▸ Work task:
Nothing in the data may be omitted; output it all verbatim.

▸ Source material:
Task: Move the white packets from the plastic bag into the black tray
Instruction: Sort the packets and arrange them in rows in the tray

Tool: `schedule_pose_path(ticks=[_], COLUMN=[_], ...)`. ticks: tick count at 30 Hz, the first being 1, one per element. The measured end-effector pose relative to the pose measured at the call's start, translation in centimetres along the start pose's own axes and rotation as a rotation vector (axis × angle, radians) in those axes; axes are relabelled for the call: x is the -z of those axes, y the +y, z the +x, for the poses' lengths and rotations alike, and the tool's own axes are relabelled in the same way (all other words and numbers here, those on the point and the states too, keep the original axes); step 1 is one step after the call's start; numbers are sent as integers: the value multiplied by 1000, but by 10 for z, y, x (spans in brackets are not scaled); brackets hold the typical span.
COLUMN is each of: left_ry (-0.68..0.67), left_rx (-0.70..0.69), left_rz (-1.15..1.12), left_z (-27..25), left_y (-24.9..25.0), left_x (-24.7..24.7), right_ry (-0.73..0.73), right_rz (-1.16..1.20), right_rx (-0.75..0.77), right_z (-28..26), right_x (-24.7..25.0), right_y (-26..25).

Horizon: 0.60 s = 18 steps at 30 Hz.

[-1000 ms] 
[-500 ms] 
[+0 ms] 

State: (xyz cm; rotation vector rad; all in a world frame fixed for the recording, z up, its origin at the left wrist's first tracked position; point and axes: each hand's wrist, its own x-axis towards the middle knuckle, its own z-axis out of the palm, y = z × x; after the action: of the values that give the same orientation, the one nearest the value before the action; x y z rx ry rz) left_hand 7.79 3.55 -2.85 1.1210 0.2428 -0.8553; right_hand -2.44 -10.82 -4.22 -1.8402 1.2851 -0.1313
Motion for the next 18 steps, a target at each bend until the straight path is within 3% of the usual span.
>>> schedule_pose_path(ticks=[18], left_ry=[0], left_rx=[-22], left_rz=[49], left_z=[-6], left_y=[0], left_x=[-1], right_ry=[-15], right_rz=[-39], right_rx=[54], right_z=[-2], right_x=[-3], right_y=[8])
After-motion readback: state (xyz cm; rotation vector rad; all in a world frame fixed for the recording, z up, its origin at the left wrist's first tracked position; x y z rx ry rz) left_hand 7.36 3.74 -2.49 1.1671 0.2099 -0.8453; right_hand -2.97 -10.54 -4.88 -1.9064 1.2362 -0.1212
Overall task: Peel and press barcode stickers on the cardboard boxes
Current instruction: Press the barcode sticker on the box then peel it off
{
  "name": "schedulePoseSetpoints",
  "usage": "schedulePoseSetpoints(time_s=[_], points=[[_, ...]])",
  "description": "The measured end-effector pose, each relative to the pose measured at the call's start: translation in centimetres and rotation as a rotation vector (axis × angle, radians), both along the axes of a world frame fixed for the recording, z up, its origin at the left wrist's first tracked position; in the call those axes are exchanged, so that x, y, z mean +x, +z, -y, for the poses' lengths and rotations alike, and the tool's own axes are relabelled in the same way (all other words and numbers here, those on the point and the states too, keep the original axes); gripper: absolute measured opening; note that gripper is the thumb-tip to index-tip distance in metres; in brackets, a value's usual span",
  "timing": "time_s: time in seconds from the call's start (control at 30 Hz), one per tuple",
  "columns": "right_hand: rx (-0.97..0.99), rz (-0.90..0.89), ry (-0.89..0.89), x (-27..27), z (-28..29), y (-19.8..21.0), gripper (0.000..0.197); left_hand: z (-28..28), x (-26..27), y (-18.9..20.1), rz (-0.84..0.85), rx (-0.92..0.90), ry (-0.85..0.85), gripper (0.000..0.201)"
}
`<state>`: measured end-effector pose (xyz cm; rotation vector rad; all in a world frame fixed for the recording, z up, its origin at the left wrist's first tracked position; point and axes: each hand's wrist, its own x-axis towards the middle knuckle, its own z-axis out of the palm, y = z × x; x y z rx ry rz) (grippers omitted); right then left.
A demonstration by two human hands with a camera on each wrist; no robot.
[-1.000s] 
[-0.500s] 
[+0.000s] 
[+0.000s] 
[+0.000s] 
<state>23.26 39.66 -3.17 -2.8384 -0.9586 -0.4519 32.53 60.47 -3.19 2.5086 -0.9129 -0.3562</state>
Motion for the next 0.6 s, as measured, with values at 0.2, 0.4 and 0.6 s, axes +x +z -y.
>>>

▸ Response area:
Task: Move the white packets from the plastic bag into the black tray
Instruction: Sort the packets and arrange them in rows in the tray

Tool: `schedule_pose_path(ticks=[_], COLUMN=[_], ...)`. ticks: tick count at 30 Hz, the first being 1, one per element. The measured end-effector pose relative to the pose measured at the call's start, translation in centimetres along the start pose's own axes and rotation as a rotation vector (axis × angle, radians) in those axes; axes are relabelled for the call: x is the -z of those axes, y the +y, z the +x, for the poses' lengths and rotations alike, and the tool's own axes are relabelled in the same way (all other words and numbers here, those on the point and the states too, keep the original axes); step 1 is one step after the call's start; numbers are sent as integers: the value multiplied by 1000, but by 10 for z, y, x (spans in brackets are not scaled); brackets hold the typical span.
COLUMN is each of: left_ry (-0.68..0.67), left_rx (-0.70..0.69), left_rz (-1.15..1.12), left_z (-27..25), left_y (-24.9..25.0), left_x (-24.7..24.7), right_ry (-0.73..0.73), right_rz (-1.16..1.20), right_rx (-0.75..0.77), right_z (-28..26), right_x (-24.7..25.0), right_y (-26..25).

Horizon: 0.60 s = 18 steps at 30 Hz.

[-1000 ms] 
[-500 ms] 
[+0 ms] 

State: (xyz cm; rotation vector rad; all in a world frame fixed for the recording, z up, its origin at the left wrist's first tracked position; point and axes: each hand's wrist, its own x-axis towards the middle knuckle, its own z-axis out of the palm, y = z × x; after the action: of the values that give the same orientation, the one nearest the value before the action; x y z rx ry rz) left_hand 7.79 3.55 -2.85 1.1210 0.2428 -0.8553; right_hand -2.44 -10.82 -4.22 -1.8402 1.2851 -0.1313
Motion for the next 18 steps, a target at each bend until the straight path is within 3% of the usual span.
>>> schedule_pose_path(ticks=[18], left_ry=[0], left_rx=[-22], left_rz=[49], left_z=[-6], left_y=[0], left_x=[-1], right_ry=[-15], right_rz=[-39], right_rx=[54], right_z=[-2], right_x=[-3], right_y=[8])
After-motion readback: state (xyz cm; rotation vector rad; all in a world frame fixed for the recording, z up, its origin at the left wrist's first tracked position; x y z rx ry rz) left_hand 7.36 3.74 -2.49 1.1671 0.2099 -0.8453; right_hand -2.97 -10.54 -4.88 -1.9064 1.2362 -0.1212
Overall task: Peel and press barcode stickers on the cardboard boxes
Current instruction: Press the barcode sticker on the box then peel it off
{
  "name": "schedulePoseSetpoints",
  "usage": "schedulePoseSetpoints(time_s=[_], points=[[_, ...]])",
  "description": "The measured end-effector pose, each relative to the pose measured at the call's start: translation in centimetres and rotation as a rotation vector (axis × angle, radians), both along the axes of a world frame fixed for the recording, z up, its origin at the left wrist's first tracked position; in the call those axes are exchanged, so that x, y, z mean +x, +z, -y, for the poses' lengths and rotations alike, and the tool's own axes are relabelled in the same way (all other words and numbers here, those on the point and the states too, keep the original axes); gripper: absolute measured opening; note that gripper is the thumb-tip to index-tip distance in metres; in brackets, a value's usual span",
  "timing": "time_s: time in seconds from the call's start (control at 30 Hz), one per tuple",
  "columns": "right_hand: rx (-0.97..0.99), rz (-0.90..0.89), ry (-0.89..0.89), x (-27..27), z (-28..29), y (-19.8..21.0), gripper (0.000..0.197); left_hand: z (-28..28), x (-26..27), y (-18.9..20.1), rz (-0.84..0.85), rx (-0.92..0.90), ry (-0.85..0.85), gripper (0.000..0.201)"
}
`<state>`: measured end-effector pose (xyz cm; rotation vector rad; all in a world frame fixed for the recording, z up, its origin at the left wrist's first tracked position; point and axes: each hand's wrist, its own x-axis towards the middle knuckle, its own z-axis out of the palm, y = z × x; x y z rx ry rz) (grippers omitted); right then left.
A demonstration by two human hands with a camera on each wrist; no robot.
[-1.000s] 
[-0.500s] 
[+0.000s] 
[+0.000s] 
[+0.000s] 
<state>23.26 39.66 -3.17 -2.8384 -0.9586 -0.4519 32.53 60.47 -3.19 2.5086 -0.9129 -0.3562</state>
Motion for the next 0.6 s, as measured, with values at 0.2, 0.4 and 0.6 s, axes +x +z -y.
>>>

No other output belongs to this answer.